-- Exercise details --
I'd like every line from the material below that has "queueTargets" in it.

==*==

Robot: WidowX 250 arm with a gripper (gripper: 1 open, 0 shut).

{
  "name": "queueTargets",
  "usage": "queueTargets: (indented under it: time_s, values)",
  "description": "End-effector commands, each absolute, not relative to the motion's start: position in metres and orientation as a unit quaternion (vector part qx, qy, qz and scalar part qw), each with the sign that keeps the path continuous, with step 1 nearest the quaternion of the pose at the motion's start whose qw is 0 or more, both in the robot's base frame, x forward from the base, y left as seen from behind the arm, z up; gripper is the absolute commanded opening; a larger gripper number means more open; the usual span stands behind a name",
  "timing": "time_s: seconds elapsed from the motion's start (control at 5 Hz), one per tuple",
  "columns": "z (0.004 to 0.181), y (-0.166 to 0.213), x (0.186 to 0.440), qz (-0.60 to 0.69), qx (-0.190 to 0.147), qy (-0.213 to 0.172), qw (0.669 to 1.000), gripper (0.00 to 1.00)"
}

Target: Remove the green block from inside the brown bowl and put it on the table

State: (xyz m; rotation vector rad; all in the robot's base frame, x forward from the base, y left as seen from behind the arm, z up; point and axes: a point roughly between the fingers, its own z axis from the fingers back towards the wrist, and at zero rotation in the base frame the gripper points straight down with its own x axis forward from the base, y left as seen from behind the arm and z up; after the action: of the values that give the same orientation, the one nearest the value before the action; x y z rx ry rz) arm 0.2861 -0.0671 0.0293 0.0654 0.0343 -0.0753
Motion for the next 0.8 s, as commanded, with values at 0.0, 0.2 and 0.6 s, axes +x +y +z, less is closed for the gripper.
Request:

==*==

-- Expected answer --
  "name": "queueTargets",
  "usage": "queueTargets: (indented under it: time_s, values)",

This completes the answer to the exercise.